以青錢柳多糖為原料，使用乙酸酐法制備得到乙酰化青錢柳多糖樣品。以乙酰化多糖取代度為評價指標，采用正交試驗考察乙酸酐-多糖比例、反應時間、反應溫度對乙酰化修飾的影響。在此基礎上，選擇取代度為0.681的乙酰化多糖樣品進行1,1-二苯基-2-三硝基苯肼（1,1-diphenyl-2-picrylhydrazyl，DPPH）自由基清除實驗。結果表明，青錢柳多糖乙酰化最優反應條件為：m（多糖）∶V（乙酸酐）＝1∶60、反應時間2 h、反應溫度40 ℃，同時，乙酰化修飾可以顯著提高青錢柳多糖的DPPH自由基清除活性，乙酰化修飾可作為青錢柳多糖改性的方法之一，為青錢柳資源的進一步開發利用提供新的方向。

青錢柳；多糖；乙酰化修飾；抗氧化

青錢柳（Cyclocarya paliurus（Batal.）Iljinskaja）是我國特有的胡桃科青錢柳屬植物，又被稱為青錢李、搖錢樹。青錢柳的活性成分主要包括：多糖、黃酮、氨基酸和三萜類化合物等[1]。

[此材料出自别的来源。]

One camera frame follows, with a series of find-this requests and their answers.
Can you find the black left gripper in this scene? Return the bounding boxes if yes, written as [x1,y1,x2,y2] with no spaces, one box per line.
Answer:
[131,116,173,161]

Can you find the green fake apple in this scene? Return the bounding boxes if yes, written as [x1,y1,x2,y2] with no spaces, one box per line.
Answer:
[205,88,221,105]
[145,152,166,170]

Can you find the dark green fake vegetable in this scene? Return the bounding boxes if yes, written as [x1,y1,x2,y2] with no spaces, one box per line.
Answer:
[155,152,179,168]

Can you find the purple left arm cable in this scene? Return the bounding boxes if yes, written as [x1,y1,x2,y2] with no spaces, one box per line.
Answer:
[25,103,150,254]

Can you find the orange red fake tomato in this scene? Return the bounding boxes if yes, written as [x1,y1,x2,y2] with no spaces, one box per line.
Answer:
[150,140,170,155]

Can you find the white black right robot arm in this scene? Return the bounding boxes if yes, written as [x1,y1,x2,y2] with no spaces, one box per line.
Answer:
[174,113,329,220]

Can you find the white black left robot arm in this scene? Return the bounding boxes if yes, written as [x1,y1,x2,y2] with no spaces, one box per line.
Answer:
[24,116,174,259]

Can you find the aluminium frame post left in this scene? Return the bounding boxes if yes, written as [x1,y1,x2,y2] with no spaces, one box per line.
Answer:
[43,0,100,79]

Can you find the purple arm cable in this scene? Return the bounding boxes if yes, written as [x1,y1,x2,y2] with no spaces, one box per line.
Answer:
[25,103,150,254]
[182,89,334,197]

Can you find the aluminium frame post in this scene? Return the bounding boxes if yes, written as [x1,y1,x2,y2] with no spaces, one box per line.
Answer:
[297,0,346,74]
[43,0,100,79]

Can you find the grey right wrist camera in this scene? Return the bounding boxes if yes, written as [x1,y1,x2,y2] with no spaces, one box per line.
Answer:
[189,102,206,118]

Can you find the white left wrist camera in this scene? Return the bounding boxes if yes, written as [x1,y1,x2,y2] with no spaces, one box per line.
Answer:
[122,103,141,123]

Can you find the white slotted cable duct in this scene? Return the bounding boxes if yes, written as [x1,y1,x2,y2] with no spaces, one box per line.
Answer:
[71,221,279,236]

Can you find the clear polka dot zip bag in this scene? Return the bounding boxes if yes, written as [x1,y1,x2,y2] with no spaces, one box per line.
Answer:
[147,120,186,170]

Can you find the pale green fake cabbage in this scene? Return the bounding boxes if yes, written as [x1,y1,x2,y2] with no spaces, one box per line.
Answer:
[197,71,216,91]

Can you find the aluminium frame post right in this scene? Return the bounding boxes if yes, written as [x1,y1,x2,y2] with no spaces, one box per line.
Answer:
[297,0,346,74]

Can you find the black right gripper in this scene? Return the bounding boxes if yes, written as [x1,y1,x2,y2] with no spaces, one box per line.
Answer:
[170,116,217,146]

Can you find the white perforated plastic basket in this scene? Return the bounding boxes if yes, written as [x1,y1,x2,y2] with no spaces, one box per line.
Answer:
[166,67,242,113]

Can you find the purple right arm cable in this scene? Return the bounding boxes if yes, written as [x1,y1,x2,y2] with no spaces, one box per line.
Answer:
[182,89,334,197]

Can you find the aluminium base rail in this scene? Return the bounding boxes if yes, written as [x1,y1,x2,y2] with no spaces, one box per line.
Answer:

青錢柳多糖是提取自青錢柳葉片中的一種雜多糖，主要由葡萄糖、阿拉伯糖、木糖、甘露糖、鼠李糖等單糖組成[2]，并具有抗氧化[3]、降血糖[4]、免疫調節以及抗腫瘤[5]等多種生物活性。由于其出色的保健效果，目前青錢柳已被開發成多種功能性茶飲料。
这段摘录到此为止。